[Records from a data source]
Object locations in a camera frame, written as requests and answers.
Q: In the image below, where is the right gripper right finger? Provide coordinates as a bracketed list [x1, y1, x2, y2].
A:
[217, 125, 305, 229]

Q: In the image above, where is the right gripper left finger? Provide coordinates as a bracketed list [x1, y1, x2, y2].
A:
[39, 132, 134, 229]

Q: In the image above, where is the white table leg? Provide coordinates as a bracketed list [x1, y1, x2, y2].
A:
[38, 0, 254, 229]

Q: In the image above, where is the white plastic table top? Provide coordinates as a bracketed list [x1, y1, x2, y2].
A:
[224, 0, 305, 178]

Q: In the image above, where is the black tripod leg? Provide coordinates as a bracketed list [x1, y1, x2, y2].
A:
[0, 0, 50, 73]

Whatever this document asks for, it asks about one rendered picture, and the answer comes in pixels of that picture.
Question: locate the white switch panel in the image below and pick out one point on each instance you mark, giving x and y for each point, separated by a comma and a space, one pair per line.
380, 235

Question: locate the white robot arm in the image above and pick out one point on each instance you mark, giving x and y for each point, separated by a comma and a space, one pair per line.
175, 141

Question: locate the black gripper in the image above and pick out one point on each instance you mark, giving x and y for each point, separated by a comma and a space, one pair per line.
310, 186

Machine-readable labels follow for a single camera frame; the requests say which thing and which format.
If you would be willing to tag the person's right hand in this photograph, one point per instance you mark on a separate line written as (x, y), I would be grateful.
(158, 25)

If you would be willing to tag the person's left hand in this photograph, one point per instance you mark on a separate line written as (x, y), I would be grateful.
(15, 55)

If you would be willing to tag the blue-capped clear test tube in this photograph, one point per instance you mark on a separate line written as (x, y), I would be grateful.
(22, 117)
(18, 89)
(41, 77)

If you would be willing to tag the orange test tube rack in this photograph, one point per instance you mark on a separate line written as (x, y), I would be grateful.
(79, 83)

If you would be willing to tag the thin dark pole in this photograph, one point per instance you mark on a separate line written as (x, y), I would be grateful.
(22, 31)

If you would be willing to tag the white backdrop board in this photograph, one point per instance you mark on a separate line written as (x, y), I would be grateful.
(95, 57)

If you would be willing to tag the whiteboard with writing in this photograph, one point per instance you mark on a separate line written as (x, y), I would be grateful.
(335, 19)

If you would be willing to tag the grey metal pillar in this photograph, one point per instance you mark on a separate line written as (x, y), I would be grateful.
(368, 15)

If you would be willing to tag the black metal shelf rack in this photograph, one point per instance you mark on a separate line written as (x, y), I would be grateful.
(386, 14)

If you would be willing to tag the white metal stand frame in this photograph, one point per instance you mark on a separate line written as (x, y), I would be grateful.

● **Problem**
Would you set down all the lines above, exactly and in full?

● **Result of this exercise**
Object locations in a camera frame, written as requests and answers.
Q: In the image below, where is the right gripper right finger? Provide coordinates as a bracketed list [x1, y1, x2, y2].
A:
[217, 125, 305, 229]

Q: In the image above, where is the right gripper left finger? Provide coordinates as a bracketed list [x1, y1, x2, y2].
A:
[39, 132, 134, 229]

Q: In the image above, where is the white table leg? Provide coordinates as a bracketed list [x1, y1, x2, y2].
A:
[38, 0, 254, 229]

Q: In the image above, where is the white plastic table top? Provide coordinates as a bracketed list [x1, y1, x2, y2].
A:
[224, 0, 305, 178]

Q: In the image above, where is the black tripod leg? Provide coordinates as a bracketed list [x1, y1, x2, y2].
A:
[0, 0, 50, 73]

Whatever this document asks for, it asks about one rendered picture, and the answer comes in pixels of that picture.
Question: locate the white switch panel in the image below and pick out one point on each instance you mark, giving x and y for each point, separated by a comma and a space, one pair per line.
380, 235

Question: locate the white robot arm in the image above and pick out one point on each instance you mark, giving x and y for each point, separated by a comma and a space, one pair per line.
175, 141

Question: locate the black gripper in the image above and pick out one point on each instance you mark, giving x and y for each point, separated by a comma and a space, one pair per line.
310, 186

Machine-readable labels follow for a single camera frame; the requests say which thing and which format.
If you would be willing to tag the person's right hand in this photograph, one point per instance you mark on a separate line written as (x, y), I would be grateful.
(158, 25)

If you would be willing to tag the person's left hand in this photograph, one point per instance you mark on a separate line written as (x, y), I would be grateful.
(15, 55)

If you would be willing to tag the blue-capped clear test tube in this photograph, one point per instance you mark on a separate line written as (x, y), I would be grateful.
(22, 117)
(18, 89)
(41, 77)

If you would be willing to tag the orange test tube rack in this photograph, one point per instance you mark on a separate line written as (x, y), I would be grateful.
(79, 83)

If you would be willing to tag the thin dark pole in this photograph, one point per instance you mark on a separate line written as (x, y), I would be grateful.
(22, 31)

If you would be willing to tag the white backdrop board in this photograph, one point per instance you mark on a separate line written as (x, y), I would be grateful.
(95, 57)

If you would be willing to tag the whiteboard with writing in this photograph, one point per instance you mark on a separate line written as (x, y), I would be grateful.
(335, 19)

If you would be willing to tag the grey metal pillar in this photograph, one point per instance you mark on a separate line written as (x, y), I would be grateful.
(368, 15)

If you would be willing to tag the black metal shelf rack in this photograph, one point per instance you mark on a separate line written as (x, y), I would be grateful.
(386, 14)

If you would be willing to tag the white metal stand frame in this photograph, one point per instance you mark on a separate line written as (x, y), I would be grateful.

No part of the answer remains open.